In a previous interview last year, with Tele Sur, Paquito was asked about his blog and said, “At first, some people said it was impossible for someone with my characteristics to exist in Cuba: HIV-positive, communist, gay, father, journalist.” But Paquito, with all his multiple dimensions and complexity, really does exist.

Here is the video of the Tele Sur interview [es]:
Paquito is a member of Hombres por la diversidad (Men for Diversity), a social network of the state-run program National Centre for Sex Education, but he has also supported civil society and independent associations and the recently founded Rainbow Project, which aims to participate in debate on public policies and raise awareness of institutional homophobia. They advocate changes to Cuban law that eradicate discrimination based on sexual orientation or gender.

On December 2, 2010, Paquito was received by Foreign Minister Bruno Rodríguez Parrilla, at the ministry’s headquarters, along with other representatives of civil society in Cuba [es] who questioned Cuba’s support for an amendment to remove reference to sexual orientation from a United Nations resolution condemning summary executions (executions without trial). During this meeting, the foreign minister said there would be no changes in Cuba’s policy to oppose any form of discrimination based on sexual orientation or gender.

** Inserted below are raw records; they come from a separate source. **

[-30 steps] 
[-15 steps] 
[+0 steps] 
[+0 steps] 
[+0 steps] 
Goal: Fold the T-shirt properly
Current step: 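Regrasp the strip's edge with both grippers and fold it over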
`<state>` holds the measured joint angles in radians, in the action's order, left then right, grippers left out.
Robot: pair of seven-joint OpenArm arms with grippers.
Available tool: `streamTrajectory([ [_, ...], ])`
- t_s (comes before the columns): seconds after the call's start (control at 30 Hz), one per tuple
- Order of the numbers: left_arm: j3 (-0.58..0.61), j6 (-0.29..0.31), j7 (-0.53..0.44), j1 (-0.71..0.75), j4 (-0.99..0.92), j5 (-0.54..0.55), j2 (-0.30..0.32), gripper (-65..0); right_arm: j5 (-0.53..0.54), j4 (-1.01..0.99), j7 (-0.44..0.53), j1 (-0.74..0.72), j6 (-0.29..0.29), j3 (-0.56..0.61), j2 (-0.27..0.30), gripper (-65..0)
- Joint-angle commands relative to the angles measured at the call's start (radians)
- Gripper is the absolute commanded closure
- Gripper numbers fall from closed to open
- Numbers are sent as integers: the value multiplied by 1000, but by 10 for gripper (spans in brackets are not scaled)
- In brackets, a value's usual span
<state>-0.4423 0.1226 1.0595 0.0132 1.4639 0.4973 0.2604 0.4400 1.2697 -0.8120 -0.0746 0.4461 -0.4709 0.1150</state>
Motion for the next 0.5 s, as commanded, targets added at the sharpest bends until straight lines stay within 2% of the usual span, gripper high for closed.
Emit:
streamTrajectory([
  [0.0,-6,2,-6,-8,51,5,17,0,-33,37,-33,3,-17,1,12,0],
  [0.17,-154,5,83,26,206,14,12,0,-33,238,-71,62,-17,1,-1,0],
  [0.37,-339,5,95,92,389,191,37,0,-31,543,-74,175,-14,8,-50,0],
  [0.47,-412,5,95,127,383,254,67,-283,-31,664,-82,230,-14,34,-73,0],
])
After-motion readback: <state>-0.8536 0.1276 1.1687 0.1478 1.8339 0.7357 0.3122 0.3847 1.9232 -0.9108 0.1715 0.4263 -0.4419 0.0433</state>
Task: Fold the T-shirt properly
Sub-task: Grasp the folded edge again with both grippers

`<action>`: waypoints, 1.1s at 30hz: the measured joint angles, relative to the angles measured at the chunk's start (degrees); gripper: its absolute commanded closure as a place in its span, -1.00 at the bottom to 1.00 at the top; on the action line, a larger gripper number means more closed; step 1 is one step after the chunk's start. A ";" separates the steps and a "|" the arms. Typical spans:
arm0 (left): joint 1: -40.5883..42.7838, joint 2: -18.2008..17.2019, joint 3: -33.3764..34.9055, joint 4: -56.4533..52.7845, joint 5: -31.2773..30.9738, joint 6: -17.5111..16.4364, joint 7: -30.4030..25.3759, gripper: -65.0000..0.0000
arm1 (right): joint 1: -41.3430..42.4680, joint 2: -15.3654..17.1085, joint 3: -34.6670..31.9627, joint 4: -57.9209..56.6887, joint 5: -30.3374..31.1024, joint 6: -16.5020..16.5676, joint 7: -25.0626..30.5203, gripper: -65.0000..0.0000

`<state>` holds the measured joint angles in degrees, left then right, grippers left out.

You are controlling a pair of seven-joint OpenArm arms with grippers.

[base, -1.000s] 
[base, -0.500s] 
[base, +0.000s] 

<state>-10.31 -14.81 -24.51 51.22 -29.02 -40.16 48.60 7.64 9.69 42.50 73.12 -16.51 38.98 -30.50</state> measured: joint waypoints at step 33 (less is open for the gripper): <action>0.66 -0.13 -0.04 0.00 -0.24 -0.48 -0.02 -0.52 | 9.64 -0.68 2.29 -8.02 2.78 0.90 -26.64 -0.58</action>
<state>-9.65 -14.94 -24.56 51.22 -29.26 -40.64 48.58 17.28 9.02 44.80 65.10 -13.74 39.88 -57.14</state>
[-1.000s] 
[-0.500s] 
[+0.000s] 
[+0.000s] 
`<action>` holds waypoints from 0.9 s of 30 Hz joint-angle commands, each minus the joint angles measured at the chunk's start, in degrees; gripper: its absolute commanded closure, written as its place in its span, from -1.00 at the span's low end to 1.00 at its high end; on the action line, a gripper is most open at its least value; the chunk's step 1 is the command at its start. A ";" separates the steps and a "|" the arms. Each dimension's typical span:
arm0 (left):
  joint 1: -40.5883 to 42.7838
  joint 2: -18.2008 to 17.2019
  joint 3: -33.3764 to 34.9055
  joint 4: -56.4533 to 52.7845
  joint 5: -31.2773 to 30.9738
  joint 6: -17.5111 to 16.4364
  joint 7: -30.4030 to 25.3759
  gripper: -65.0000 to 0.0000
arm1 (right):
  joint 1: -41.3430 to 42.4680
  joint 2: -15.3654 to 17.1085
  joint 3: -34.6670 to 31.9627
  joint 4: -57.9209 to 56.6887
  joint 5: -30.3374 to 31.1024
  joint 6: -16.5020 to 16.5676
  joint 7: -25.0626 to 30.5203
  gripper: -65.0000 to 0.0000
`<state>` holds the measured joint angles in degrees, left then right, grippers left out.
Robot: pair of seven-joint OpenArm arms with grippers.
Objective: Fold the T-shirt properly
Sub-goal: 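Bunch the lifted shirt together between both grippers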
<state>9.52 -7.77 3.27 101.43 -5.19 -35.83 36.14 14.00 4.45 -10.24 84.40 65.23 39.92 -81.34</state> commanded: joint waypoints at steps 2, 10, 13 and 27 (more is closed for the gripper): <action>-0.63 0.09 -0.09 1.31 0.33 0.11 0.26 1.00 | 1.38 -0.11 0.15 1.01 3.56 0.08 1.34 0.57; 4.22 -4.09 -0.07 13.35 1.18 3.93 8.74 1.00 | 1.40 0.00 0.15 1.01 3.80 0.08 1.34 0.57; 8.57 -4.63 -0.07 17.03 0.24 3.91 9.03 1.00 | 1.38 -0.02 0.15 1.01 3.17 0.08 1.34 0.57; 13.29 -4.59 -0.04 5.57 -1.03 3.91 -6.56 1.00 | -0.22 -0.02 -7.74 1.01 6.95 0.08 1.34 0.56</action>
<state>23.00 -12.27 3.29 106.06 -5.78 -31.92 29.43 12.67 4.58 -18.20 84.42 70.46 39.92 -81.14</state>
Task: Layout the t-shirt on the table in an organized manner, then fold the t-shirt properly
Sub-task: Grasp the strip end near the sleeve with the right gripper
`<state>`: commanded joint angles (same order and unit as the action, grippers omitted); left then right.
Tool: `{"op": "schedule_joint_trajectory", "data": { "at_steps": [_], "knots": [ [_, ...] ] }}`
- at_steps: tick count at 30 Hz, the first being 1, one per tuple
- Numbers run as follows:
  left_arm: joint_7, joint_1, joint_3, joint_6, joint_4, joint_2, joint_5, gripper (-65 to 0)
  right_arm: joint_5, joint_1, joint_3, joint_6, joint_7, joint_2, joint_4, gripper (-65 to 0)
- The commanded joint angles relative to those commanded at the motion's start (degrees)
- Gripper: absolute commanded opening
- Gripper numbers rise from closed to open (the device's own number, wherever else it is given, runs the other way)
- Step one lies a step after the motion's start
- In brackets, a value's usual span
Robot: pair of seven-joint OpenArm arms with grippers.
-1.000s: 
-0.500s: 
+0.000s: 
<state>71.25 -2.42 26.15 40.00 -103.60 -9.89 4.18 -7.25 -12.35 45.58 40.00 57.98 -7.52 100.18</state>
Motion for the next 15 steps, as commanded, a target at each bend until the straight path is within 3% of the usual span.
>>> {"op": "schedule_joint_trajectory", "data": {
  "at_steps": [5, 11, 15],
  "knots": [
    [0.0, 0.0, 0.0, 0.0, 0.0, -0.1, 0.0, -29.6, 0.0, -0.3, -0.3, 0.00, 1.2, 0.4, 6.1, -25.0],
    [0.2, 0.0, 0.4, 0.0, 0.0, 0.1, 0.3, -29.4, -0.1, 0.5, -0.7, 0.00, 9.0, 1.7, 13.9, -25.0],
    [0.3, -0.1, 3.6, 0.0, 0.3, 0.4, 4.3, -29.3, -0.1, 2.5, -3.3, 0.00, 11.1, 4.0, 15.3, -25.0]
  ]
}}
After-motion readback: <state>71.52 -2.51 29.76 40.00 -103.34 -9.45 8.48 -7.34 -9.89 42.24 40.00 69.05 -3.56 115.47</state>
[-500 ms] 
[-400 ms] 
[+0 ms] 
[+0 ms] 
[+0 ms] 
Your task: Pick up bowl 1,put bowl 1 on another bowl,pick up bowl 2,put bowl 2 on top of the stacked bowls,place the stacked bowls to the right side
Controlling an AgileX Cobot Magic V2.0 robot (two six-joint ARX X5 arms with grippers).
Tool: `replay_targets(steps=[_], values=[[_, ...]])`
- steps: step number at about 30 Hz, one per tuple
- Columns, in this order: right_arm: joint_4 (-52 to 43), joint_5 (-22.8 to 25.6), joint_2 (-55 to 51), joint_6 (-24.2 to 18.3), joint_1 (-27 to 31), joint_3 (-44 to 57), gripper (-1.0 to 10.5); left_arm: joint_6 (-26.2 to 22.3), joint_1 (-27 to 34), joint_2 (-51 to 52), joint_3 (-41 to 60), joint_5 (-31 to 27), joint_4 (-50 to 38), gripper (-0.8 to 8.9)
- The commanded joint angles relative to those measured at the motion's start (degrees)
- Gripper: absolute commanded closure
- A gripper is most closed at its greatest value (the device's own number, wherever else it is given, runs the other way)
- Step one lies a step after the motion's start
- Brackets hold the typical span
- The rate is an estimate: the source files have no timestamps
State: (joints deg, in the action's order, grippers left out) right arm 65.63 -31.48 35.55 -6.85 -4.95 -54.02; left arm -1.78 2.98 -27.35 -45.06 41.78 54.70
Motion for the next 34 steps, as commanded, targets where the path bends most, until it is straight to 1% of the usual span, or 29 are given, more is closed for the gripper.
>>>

After this unusual dialogue, Paquito suggested to the authorities in March 2011 that they should support an international UN declaration to eliminate “criminal penalties and other human rights violations based on sexual orientation and gender identity.” And they did, in June.

Meanwhile, Paquito continued denouncing irregularities committed by Cuban police, who repeatedly fined visitors to a gay spot in central Habana. Gerardo Arreola, a journalist from La Jornada in Mexico, wrote about his efforts [es]: His activism has had twists so unusual, as to make him run in with the police, first as an offender, then as a plaintiff, and finally as an equal.

Paquito is now fighting his latest battle. He has run, literally, after the Cuban Minister of Justice, María Esther Reus, to ask her what happened to the updated draft of the Family Code, a law that would approve, along with a number of important benefits for all Cubans, legal marriage for couples of the same sex. The minister replied that she has until 2013 to submit the law for parliamentary consideration. Paquito does not give up: “There will always have to be someone to ask the questions that will prevent people from forgetting,” he says.